DATASET SECTION below:

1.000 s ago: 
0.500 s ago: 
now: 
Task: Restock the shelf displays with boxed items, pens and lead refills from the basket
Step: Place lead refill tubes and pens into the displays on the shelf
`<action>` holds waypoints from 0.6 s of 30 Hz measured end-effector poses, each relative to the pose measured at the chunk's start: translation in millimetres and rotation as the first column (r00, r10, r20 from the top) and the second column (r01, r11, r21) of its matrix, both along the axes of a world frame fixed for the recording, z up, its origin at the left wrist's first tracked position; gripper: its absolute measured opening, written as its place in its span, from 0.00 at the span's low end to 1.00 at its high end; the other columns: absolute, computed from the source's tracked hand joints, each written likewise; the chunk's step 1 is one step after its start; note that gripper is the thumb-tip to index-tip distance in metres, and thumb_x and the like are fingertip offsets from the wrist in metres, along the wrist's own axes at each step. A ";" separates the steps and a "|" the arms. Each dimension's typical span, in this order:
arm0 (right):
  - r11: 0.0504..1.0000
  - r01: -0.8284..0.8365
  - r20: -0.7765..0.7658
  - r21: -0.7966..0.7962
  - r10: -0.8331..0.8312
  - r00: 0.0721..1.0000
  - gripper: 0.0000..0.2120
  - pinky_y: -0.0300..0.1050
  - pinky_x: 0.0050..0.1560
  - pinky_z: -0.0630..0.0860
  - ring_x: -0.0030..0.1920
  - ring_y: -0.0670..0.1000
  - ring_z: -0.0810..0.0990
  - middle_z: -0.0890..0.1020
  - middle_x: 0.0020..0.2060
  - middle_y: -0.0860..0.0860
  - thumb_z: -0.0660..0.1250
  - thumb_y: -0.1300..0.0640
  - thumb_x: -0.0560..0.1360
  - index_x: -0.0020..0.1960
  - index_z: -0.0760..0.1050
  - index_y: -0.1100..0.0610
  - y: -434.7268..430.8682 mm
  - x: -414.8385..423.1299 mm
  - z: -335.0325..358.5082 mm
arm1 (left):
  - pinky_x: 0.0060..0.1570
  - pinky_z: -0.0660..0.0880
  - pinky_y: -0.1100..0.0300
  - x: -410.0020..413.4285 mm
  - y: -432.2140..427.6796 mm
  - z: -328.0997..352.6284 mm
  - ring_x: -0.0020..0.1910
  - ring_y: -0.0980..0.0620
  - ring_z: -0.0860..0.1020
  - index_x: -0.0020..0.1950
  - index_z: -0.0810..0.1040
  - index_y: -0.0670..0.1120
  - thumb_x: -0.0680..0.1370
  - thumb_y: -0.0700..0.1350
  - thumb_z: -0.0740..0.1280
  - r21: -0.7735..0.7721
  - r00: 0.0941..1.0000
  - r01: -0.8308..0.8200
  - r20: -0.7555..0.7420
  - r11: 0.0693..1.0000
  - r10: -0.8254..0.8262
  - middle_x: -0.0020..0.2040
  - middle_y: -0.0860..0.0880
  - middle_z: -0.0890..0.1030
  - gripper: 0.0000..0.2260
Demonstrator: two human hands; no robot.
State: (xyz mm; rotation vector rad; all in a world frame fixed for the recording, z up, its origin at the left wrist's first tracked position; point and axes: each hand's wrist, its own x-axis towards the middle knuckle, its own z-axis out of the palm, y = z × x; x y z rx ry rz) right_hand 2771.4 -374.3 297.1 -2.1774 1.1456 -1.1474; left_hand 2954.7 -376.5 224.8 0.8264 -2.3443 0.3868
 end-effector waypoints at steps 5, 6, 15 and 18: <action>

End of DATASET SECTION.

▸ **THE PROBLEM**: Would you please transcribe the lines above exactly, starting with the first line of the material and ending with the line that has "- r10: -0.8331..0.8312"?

▸ **RESULT OF THE TASK**:
1.000 s ago: 
0.500 s ago: 
now: 
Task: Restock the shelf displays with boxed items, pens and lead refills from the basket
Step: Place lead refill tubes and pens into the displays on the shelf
`<action>` holds waypoints from 0.6 s of 30 Hz measured end-effector poses, each relative to the pose measured at the chunk's start: translation in millimetres and rotation as the first column (r00, r10, r20 from the top) and the second column (r01, r11, r21) of its matrix, both along the axes of a world frame fixed for the recording, z up, its origin at the left wrist's first tracked position; gripper: its absolute measured opening, written as its place in its span, from 0.00 at the span's low end to 1.00 at its high end; the other columns: absolute, computed from the source's tracked hand joints, each written likewise; the chunk's step 1 is one step after its start; note that gripper is the thumb-tip to index-tip distance in metres, and thumb_x and the like are fingertip offsets from the wrist in metres, along the wrist's own axes at each step. A ";" separates the steps and a "|" the arms. Each dimension's typical span, in this order:
arm0 (right):
  - r11: 0.0504..1.0000
  - r01: -0.8284..0.8365
  - r20: -0.7765..0.7658
  - r21: -0.7966..0.7962
  - r10: -0.8331..0.8312

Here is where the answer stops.